Field
Embodiments of the present invention generally relate to methods of patterning a metal layer, and more particularly to methods of forming an interconnection structure in an integrated cluster system without breaking vacuum in semiconductor applications.
Description of the Related Art
Integrated circuits have evolved into complex devices that can include millions of transistors, capacitors and resistors on a single chip. The evolution of chip designs continually requires faster circuitry and greater circuit density. The demands for faster circuits with greater circuit densities impose corresponding demands on the materials used to fabricate such integrated circuits. In particular, as the dimensions of integrated circuit components are reduced to the sub-micron scale, it is now necessary to use low resistivity conductive materials (e.g., copper) as well as low dielectric constant insulating materials (dielectric constant less than about 4) to obtain suitable electrical performance from such components.

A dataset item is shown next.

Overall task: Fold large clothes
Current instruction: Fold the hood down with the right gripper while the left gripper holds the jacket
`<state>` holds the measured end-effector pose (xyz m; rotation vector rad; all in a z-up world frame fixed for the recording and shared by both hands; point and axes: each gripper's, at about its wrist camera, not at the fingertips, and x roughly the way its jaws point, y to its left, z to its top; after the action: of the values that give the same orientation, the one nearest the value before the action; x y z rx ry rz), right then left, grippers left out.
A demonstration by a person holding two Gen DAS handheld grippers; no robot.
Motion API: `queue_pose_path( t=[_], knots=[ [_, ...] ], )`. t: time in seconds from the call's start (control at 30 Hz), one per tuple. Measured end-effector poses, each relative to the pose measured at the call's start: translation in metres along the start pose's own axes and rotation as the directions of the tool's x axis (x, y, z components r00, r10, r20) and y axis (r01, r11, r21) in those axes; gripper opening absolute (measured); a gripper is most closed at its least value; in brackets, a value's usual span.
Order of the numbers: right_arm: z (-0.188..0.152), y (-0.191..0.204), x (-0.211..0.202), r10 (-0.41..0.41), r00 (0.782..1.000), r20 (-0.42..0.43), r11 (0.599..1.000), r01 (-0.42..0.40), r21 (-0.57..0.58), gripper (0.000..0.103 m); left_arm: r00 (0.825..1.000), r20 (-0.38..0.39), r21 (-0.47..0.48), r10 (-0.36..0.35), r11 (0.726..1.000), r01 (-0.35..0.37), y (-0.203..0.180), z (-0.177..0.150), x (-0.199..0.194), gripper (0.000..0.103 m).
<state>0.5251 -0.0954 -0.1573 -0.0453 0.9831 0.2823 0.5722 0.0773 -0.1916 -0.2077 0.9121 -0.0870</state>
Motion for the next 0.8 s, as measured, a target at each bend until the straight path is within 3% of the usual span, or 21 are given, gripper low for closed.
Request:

The demands for greater integrated circuit densities also impose demands on the process sequences used in the manufacture of integrated circuit components. As the geometry limits of the structures used to form semiconductor devices are pushed against technology limits, the need for accurate pattern transfer for the manufacture of structures have small critical dimensions and high aspect ratios has become increasingly difficult. For an interconnection structure, copper is particularly advantageous for use in metal structures due to its desirable electrical properties. Copper interconnects are electrically isolated from each other by an insulating material. When the distance between adjacent metal interconnects and/or thickness of the insulating material has sub-micron dimensions, capacitive coupling may potentially occur between such interconnects. Capacitive coupling between adjacent metal interconnects may cause cross talk and/or resistance-capacitance (RC) delay which degrades the overall performance of the integrated circuit. In order to prevent capacitive coupling between adjacent metal interconnects, low dielectric constant (low k) insulating materials (e.g. dielectric constants less than about 4.0) are needed.
Copper interconnect system are typically fabricated using a damascene process in which trenches and vias are etched into dielectric layers. The trenches and vias are filled with copper which is then planarized using, for example, a chemical-mechanical planarization (CMP) process. However, several disadvantages associated with copper damascene structure have become severe concerns as feature sizes continue to decrease. For example, small feature size of the metal lines generally requires higher aspect ratio, which may adversely increase difficulty to fill such features to form void free metal structures. Forming a barrier layer within high aspect features is particularly difficult. Furthermore, as feature sizes continue to decrease, the barrier layer cannot scale, thus resulting the barrier layer in greater fraction of that particular feature. Additionally, as the feature dimensions become comparable to the bulk mean free path, the effective resistivity of copper features will increase because of non-negligible electron scattering at the copper-barrier interface and at grain boundaries.
Accordingly, an alternate metal patterning using subtractive metal etching (SME) process has recently gained wide attention. A dry plasma etching process is performed to pattern the metal materials to form one or more patterns in the interconnect structure. However, after the metal etching process, the metal interconnection is often exposed to air. Excess exposure of the metal conductive materials to air may adversely affect the nucleation capability of the metal elements to adhere to the substrate surface during a subsequently metallization process. Furthermore, poor adhesion at the interface may also result in undesired high contact resistance, thereby resulting in undesirably poor electrical properties of the device. In addition, poor nucleation of the metal elements in the back end interconnection may impact not only the electrical performance of the devices, but also on the integration of the conductive contact material subsequently formed thereon.
Recently, a metal containing passivation layer is utilized to cover the exposed surface of a metal line formed in interconnects from the dielectric bulk insulating materials. The metal containing passivation layer may minimize exposure of the metal line from the interconnect material to atmosphere/air so as to prevent damage to the semiconductor device. By utilizing this metal containing passivation layer formed on the metal line, exposure to the air/atmosphere may be minimized. However, in some cases, inadequate control of the Q-times in the processes of forming and patterning each layer, including the metal layer and passivation protection, may adversely result in excess oxidation formed onto the metal surface, thereby in high contact resistance and poor adhesion. Overly long exposure time of each layer in the interconnection structure to air or ambient may also undesirably create contamination sources or oxidation growth at the interface, resulting in film degradation and eventually leading to device failure.
Thus, there is a need for improved methods for forming an interconnection structure with improved process control without excess oxidation exposure to form accurate and desired interconnection structure for semiconductor devices.